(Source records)
********************

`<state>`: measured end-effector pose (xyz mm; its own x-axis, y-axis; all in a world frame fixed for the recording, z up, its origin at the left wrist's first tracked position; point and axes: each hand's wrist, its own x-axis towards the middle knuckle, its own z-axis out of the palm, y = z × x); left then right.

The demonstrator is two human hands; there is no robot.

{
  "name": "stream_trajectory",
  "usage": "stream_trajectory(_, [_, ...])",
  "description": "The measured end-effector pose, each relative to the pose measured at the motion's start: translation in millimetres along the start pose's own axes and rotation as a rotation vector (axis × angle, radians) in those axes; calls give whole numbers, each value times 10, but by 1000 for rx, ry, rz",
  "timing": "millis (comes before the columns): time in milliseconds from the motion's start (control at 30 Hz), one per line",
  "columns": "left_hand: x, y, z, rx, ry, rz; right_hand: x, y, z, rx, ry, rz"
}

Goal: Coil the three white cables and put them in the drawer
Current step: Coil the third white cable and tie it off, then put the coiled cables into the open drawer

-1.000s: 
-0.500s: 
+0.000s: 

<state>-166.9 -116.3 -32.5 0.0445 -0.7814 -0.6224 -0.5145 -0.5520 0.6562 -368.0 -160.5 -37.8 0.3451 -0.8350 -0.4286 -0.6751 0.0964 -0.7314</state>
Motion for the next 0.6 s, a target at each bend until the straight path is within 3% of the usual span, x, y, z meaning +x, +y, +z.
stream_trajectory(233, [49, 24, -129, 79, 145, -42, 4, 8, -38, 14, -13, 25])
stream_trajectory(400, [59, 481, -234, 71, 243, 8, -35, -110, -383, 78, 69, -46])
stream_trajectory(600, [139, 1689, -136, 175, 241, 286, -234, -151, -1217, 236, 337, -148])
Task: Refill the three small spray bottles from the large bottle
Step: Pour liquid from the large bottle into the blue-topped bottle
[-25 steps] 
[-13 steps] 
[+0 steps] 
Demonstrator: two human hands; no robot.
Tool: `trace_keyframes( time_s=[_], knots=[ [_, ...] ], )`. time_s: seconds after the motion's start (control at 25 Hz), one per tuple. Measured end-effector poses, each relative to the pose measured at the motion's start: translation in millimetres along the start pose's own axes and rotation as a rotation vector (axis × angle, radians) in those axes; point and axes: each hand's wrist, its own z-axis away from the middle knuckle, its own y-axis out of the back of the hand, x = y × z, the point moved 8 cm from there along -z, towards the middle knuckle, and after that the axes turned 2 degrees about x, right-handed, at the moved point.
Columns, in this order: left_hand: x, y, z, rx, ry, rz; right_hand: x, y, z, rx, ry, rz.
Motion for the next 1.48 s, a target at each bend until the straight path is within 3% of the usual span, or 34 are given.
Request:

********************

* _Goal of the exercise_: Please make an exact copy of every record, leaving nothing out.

* _Solution_:
`<state>`: measured end-effector pose (xyz mm; its own x-axis, y-axis; all in a world frame fixed for the recording, z up, its origin at the left wrist's first tracked position; point and axes: each hand's wrist, its own x-axis towards the middle knuckle, its own z-axis out of the palm, y = z × x); left then right.

The demonstrator is two human hands; there is no robot.

{
  "name": "stream_trajectory",
  "usage": "stream_trajectory(_, [_, ...])",
  "description": "The measured end-effector pose, each relative to the pose measured at the motion's start: translation in millimetres along the start pose's own axes and rotation as a rotation vector (axis × angle, radians) in those axes; calls give whole numbers, each value times 10, but by 1000 for rx, ry, rz",
  "timing": "millis (comes before the columns): time in milliseconds from the motion's start (control at 30 Hz), one per line",
  "columns": "left_hand: x, y, z, rx, ry, rz; right_hand: x, y, z, rx, ry, rz"
}

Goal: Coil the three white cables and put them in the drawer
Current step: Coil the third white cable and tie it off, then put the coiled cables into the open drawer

-1.000s: 
-0.500s: 
+0.000s: 

<state>-166.9 -116.3 -32.5 0.0445 -0.7814 -0.6224 -0.5145 -0.5520 0.6562 -368.0 -160.5 -37.8 0.3451 -0.8350 -0.4286 -0.6751 0.0964 -0.7314</state>
Motion for the next 0.6 s, a target at each bend until the straight path is within 3% of the usual span, x, y, z meaning +x, +y, +z.
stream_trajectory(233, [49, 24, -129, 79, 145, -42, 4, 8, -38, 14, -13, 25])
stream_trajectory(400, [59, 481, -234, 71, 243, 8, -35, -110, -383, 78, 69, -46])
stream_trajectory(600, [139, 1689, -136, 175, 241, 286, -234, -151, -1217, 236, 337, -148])
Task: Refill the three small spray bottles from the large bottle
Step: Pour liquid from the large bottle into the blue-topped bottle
[-25 steps] 
[-13 steps] 
[+0 steps] 
Demonstrator: two human hands; no robot.
Tool: `trace_keyframes( time_s=[_], knots=[ [_, ...] ], )`. time_s: seconds after the motion's start (control at 25 Hz), one per tuple. Measured end-effector poses, each relative to the pose measured at the motion's start: translation in millimetres along the start pose's own axes and rotation as a rotation vector (axis × angle, radians) in those axes; point and axes: each hand's wrist, its own z-axis away from the middle knuckle, its own y-axis out of the back of the hand, x = y × z, the point moved 8 cm from there along -z, towards the middle knuckle, and after that the axes turned 2 degrees about x, right-handed, at the moved point.
Columns, in this order: left_hand: x, y, z, rx, ry, rz; right_hand: x, y, z, rx, ry, rz.
Motion for the next 1.48 s, a target at each bend until the straight path is within 3% of the usual span, or 34 are given.
Request:

The full answer has been given.